_Work request_
Print out every line of the listing below without alteration.

====

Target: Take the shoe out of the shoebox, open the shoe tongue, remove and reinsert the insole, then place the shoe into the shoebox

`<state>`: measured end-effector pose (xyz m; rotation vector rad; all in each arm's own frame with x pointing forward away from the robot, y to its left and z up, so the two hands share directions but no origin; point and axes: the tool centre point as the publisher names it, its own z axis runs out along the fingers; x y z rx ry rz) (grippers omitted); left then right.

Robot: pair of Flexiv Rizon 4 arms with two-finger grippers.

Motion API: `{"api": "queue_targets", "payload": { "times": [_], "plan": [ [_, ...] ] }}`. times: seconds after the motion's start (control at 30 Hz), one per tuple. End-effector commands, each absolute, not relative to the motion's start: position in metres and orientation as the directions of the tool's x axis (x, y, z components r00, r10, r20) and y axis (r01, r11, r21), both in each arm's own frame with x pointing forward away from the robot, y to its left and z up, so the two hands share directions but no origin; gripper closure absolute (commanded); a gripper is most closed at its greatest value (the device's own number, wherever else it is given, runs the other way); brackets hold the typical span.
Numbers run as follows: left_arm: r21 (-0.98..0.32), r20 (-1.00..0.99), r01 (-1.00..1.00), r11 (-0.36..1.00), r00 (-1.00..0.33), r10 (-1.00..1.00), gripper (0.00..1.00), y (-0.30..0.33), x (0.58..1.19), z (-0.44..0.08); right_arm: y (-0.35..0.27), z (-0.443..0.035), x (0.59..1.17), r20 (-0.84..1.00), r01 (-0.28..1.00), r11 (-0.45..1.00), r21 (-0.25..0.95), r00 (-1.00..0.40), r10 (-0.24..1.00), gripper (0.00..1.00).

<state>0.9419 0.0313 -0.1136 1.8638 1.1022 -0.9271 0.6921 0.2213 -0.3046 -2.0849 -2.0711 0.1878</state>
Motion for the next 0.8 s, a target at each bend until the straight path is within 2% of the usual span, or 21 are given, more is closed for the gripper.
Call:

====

_Your solution_
Target: Take the shoe out of the shoebox, open the shoe tongue, remove and reinsert the insole, then place the shoe into the shoebox

`<state>`: measured end-effector pose (xyz m; rotation vector rad; all in each arm's own frame with x pointing forward away from the robot, y to its left and z up, so the two hands share directions but no origin; point and axes: the tool centre point as the publisher names it, its own z axis runs out along the fingers; x y z rx ry rz) (grippers omitted); left then right.

Robot: pair of Flexiv Rizon 4 arms with two-finger grippers.

Motion API: `{"api": "queue_targets", "payload": { "times": [_], "plan": [ [_, ...] ] }}`. times: seconds after the motion's start (control at 30 Hz), one per tuple. End-effector commands, each absolute, not relative to the motion's start: position in metres and orientation as the directions of the tool's x axis (x, y, z components r00, r10, r20) and y axis (r01, r11, r21), both in each arm's own frame with x pointing forward away from the robot, y to its left and z up, so the two hands share directions but no origin; gripper closure absolute (commanded); a gripper is most closed at its greatest value (the device's own number, wherever else it is given, runs the other way); brackets hold the typical span.
Numbers run as follows: left_arm: r21 (-0.98..0.32), r20 (-1.00..0.99), r01 (-1.00..1.00), r11 (-0.36..1.00), r00 (-1.00..0.33), r10 (-1.00..1.00), gripper (0.00..1.00), y (-0.30..0.33), x (0.58..1.19), z (-0.44..0.08); right_arm: y (-0.35..0.27), z (-0.443..0.035), x (0.59..1.17), r20 (-0.84..1.00), r01 (-0.28..1.00), r11 (-0.45..1.00), r21 (-0.25..0.95), r00 (-1.00..0.40), r10 (-0.24..1.00), gripper (0.00..1.00).

<state>0.9419 0.0313 -0.1136 1.8638 1.1022 -0.9271 0.6921 0.2213 -0.3046 -2.0849 -2.0711 0.1878</state>
Motion for the next 0.8 s, a target at each bend until the straight path is within 2% of the usual span, or 21 are given, more is closed for the gripper.
Call:

What needed an answer now has one.